I’ve written a bit about the Asheville, NC-based goth/post-punk act Secret Shame over the past year. And as you may recall, the act — Lena (vocals), Nathan (drums), Nikki (guitar), Matthew (bass) and Billie (guitar) — formed in 2016, and can trace its origins to the desperate need that its members felt to create. “If I couldn’t sing or play music, I would tear my skin off.” the band’s front person Lena explains in press notes. Shortly after their formation, the band released their self-titled debut EP, which quickly established the band’s dark and atmospheric sound paired with lyrics that thematically touch upon issues of domestic abuse, mental health, political and social dissatisfaction and frustration. 

The Asheville-based act released their full-length debut Dark Synthetics to critical acclaim earlier this year, while further establishing their sound — an enormous, reverb heavy sound seemingly influenced by Siouxsie and the Banshees and 4AD Records. Building upon the growing momentum the band has received since the release of their full-length debut, the members of the band went on a short tour to support the album, which included an apt Friday the 13th stop at The Broadway and a Halloween set that featured Joy Division covers. Along with that, the rapidly rising post punk act recently announced a series of remixes of Dark Synthetics material they’ll be releasing while they return to the studio to record new music slated for release next year.

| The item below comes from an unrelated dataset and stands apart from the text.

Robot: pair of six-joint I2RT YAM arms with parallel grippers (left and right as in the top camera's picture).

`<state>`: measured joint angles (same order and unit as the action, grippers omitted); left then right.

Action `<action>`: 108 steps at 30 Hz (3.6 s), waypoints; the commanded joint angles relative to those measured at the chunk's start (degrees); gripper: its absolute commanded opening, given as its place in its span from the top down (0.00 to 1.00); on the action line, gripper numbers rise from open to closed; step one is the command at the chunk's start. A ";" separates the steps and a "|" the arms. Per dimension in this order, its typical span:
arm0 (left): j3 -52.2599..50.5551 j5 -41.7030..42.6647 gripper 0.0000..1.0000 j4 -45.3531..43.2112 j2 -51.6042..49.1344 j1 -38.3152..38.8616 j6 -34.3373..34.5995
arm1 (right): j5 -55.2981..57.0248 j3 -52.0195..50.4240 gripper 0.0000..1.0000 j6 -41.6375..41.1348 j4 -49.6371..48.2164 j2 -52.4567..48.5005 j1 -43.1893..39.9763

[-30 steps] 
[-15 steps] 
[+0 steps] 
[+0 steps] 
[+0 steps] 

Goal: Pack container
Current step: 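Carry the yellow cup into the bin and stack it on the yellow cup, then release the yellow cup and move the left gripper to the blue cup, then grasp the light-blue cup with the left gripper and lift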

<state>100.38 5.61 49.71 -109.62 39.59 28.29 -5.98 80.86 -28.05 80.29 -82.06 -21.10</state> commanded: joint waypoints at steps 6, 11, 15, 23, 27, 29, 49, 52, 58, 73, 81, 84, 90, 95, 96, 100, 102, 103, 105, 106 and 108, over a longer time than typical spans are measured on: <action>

The first remix of the series, found XOR turning the guitar-led “Calm” into an icy and industrial synth banger, centered around shimmering synth arpeggios, stuttering beats while retaining the song’s intensity, vulnerability and ache, and Lena’s powerhouse vocals. The second and latest remix finds the Richmond, VA-based producer and engineer Ricky Olson, who writes, records and performs as Skinquarter turning the Siouxsie and the Banshees-like “Haunter” into a icy synth-driven club banger that’s one part early Depeche Mode and one part moody house music.

 

 

I’ve written quite a bit about Stockholm, Sweden-based indie electro pop act Club 8 throughout the course of this site’s nine-plus year history. The act, which features Labrador Records label head and incredibly prolific and eclectic producer and electronic music artist Johan Angergård and vocalist Karolina Komstedt has a long-held reputation for being difficult to pigeonhole sonically: With the release of their debut album 1995’s Nouvelle, the duo initially was a Bossa nova-inspired pop act. However, with 1998’s The Friend I Once Had was a decided sonic left turn for the duo. with the material primarily being electro pop and electronic dance music.  The duo’s next three albums, which were released between 2001 and 2003 found them dabbling in old school soul.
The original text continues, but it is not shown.